**Your objective:**
Each line below from the one containing "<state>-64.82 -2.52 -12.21" through the one containing "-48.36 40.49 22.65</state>" is to be given again exactly, and no line outside that span.

(Beginning of The records)

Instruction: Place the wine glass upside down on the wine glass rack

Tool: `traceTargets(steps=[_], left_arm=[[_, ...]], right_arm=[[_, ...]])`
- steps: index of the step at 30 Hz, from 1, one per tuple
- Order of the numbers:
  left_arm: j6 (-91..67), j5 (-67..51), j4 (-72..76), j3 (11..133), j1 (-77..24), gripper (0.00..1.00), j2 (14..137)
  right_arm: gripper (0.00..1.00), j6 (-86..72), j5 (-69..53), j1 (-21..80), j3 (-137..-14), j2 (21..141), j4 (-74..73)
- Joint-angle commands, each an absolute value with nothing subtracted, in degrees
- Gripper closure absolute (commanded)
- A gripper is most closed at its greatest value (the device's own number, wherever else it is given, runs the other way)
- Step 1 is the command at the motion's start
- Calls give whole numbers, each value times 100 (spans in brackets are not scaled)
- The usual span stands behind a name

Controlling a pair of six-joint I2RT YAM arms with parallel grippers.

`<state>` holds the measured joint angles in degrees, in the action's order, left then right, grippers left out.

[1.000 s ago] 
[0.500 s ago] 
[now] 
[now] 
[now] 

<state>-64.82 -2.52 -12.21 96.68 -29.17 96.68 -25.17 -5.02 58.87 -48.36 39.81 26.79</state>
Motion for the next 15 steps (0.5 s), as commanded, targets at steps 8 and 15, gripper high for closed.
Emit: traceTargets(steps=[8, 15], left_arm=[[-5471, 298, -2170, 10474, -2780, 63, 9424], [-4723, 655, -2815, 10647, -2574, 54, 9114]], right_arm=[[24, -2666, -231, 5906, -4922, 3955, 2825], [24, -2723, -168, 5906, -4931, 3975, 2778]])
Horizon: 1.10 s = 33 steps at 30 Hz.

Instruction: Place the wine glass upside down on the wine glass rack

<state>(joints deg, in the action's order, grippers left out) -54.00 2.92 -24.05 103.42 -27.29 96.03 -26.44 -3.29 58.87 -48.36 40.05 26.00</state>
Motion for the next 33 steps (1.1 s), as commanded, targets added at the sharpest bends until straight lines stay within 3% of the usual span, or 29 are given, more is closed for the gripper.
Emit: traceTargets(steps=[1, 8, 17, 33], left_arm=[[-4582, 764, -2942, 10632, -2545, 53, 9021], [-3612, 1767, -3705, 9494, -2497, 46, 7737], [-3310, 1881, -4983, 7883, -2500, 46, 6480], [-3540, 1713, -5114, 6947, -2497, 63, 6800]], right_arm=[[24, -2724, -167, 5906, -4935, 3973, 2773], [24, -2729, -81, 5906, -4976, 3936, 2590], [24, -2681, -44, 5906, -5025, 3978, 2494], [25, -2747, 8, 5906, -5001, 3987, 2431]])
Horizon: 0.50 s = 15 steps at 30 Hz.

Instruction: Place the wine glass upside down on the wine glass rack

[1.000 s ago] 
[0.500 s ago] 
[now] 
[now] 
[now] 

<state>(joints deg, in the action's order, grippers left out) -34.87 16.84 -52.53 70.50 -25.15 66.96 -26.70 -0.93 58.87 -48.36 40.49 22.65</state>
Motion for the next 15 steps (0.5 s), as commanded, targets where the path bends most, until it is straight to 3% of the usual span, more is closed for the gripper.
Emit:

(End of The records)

**Answer area:**
<state>-64.82 -2.52 -12.21 96.68 -29.17 96.68 -25.17 -5.02 58.87 -48.36 39.81 26.79</state>
Motion for the next 15 steps (0.5 s), as commanded, targets at steps 8 and 15, gripper high for closed.
Emit: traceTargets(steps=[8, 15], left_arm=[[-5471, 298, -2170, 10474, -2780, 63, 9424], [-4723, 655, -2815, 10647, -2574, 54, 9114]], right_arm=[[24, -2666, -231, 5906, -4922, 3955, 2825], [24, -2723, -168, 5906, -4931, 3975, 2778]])
Horizon: 1.10 s = 33 steps at 30 Hz.

Instruction: Place the wine glass upside down on the wine glass rack

<state>(joints deg, in the action's order, grippers left out) -54.00 2.92 -24.05 103.42 -27.29 96.03 -26.44 -3.29 58.87 -48.36 40.05 26.00</state>
Motion for the next 33 steps (1.1 s), as commanded, targets added at the sharpest bends until straight lines stay within 3% of the usual span, or 29 are given, more is closed for the gripper.
Emit: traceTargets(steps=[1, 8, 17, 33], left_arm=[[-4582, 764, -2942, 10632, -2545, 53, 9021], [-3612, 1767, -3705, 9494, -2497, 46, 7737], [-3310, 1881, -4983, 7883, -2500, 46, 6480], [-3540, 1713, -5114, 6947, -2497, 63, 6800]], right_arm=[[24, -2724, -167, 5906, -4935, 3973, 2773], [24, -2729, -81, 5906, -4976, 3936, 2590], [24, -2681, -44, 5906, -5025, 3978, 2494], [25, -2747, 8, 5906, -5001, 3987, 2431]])
Horizon: 0.50 s = 15 steps at 30 Hz.

Instruction: Place the wine glass upside down on the wine glass rack

[1.000 s ago] 
[0.500 s ago] 
[now] 
[now] 
[now] 

<state>(joints deg, in the action's order, grippers left out) -34.87 16.84 -52.53 70.50 -25.15 66.96 -26.70 -0.93 58.87 -48.36 40.49 22.65</state>

That completes the response to the exercise.